To do this, they use self-attention, which allows every word in a sequence to look at every other word to gather context.

But there’s a problem during training.

We train these models by feeding them entire documents at once. If every word can look at every other word, the model will just "cheat" by looking at the next word in the sentence to predict what the next word is.

We need a way to enforce time. We need to blind the model to the future.

This is done using Causal Masking.


The Attention Matrix

When a model processes a sequence, it generates an attention score for every possible pair of words.

Imagine a 4-word sentence. The attention scores form a 4x4 grid.

       Word 1  Word 2  Word 3  Word 4
Word 1 [ 0.8,   0.1,   0.05,  0.05 ]
Word 2 [ 0.2,   0.6,   0.1,   0.1  ]
Word 3 [ 0.1,   0.3,   0.5,   0.1  ]
Word 4 [ 0.05,  0.05,  0.1,   0.8  ]

In this unmasked state, Word 1 is looking at Word 4. It can see the future.


The Causal Mask

To fix this, we create a "mask" — a matrix of the exact same size, filled with zeros in the lower triangle and negative infinity (-inf) in the upper triangle.

[   0,  -inf,  -inf,  -inf ]
[   0,     0,  -inf,  -inf ]
[   0,     0,     0,  -inf ]
[   0,     0,     0,     0 ]

We apply this mask directly to the raw attention scores before turning them into probabilities.

scores = scores.masked_fill(mask == 0, float('-inf'))

Why Negative Infinity?

Attention scores must be converted into probabilities (percentages that sum to 1.0) using the softmax function.

The mathematical property of softmax is that e^(-inf) = 0.

When the masked scores pass through softmax, every -inf becomes exactly 0.0.
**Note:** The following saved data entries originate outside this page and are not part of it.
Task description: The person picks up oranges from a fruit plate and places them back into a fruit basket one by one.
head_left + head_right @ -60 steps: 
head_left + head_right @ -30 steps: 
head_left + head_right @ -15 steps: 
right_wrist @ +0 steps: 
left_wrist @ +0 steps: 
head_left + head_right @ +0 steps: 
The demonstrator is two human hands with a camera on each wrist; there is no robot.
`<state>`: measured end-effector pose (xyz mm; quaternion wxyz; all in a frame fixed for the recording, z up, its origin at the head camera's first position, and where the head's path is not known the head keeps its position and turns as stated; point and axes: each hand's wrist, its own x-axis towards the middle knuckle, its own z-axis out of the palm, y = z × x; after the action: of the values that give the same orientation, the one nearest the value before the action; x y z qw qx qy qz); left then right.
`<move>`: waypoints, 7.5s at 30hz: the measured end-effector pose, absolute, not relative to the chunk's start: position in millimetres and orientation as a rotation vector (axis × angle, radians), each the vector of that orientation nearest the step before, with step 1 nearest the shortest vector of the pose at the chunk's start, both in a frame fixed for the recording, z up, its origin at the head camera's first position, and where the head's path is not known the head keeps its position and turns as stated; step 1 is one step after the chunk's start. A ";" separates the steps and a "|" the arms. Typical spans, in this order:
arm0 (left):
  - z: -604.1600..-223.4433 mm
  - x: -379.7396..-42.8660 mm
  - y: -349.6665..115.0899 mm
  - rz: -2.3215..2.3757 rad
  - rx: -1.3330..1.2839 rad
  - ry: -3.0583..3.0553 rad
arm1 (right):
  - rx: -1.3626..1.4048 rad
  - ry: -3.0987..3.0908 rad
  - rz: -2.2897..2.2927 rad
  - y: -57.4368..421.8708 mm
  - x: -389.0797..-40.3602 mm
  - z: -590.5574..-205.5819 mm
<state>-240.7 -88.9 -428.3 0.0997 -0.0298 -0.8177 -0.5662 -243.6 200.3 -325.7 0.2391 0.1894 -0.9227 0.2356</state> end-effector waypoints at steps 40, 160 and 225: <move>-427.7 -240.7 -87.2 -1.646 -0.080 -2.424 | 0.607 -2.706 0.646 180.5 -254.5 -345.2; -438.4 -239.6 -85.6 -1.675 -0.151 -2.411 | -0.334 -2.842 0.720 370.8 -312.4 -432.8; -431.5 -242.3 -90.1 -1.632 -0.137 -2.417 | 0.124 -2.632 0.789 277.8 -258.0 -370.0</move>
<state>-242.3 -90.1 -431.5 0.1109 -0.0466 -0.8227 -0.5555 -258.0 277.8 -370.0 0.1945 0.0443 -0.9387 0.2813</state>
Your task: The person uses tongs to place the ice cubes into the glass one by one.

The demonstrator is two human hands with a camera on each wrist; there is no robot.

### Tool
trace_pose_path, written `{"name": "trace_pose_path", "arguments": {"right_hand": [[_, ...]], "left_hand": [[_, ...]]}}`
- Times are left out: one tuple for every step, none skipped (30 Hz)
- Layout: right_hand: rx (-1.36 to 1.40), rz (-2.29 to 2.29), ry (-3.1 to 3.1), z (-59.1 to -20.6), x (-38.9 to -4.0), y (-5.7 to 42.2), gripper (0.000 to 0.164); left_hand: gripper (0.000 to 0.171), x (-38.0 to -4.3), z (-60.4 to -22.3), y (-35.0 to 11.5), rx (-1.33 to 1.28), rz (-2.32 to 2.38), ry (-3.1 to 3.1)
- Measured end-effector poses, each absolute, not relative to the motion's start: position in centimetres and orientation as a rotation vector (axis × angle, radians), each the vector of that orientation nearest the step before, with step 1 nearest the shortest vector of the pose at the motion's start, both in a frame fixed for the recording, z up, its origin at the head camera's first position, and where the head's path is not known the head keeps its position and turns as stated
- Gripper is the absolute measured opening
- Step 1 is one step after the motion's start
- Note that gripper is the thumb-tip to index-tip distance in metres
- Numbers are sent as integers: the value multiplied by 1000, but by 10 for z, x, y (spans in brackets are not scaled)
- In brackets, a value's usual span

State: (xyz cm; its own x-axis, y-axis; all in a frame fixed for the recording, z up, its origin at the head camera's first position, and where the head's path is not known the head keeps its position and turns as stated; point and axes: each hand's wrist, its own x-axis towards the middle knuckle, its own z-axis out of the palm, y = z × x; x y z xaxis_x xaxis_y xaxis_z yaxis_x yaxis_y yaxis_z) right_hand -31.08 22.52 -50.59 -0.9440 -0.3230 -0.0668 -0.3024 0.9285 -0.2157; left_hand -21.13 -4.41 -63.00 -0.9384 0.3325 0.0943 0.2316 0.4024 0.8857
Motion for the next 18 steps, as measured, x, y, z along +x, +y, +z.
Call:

       Word 1  Word 2  Word 3  Word 4
Word 1 [ 1.0,    0,      0,      0   ]
Word 2 [ 0.4,   0.6,     0,      0   ]
Word 3 [ 0.2,   0.3,    0.5,     0   ]
Word 4 [ 0.1,   0.1,    0.2,    0.6  ]

The Result

Look at the rows now:

  • Word 1 can only attend to Word 1.
  • Word 2 can attend to Word 1 and Word 2.
  • Word 3 can attend to Word 1, Word 2, and Word 3.
  • Word 4 can attend to everything.

Information is mathematically blocked from traveling backwards in time.

There are no complex for loops or stateful variables tracking time. The arrow of time is enforced by a static, triangular matrix of negative infinities.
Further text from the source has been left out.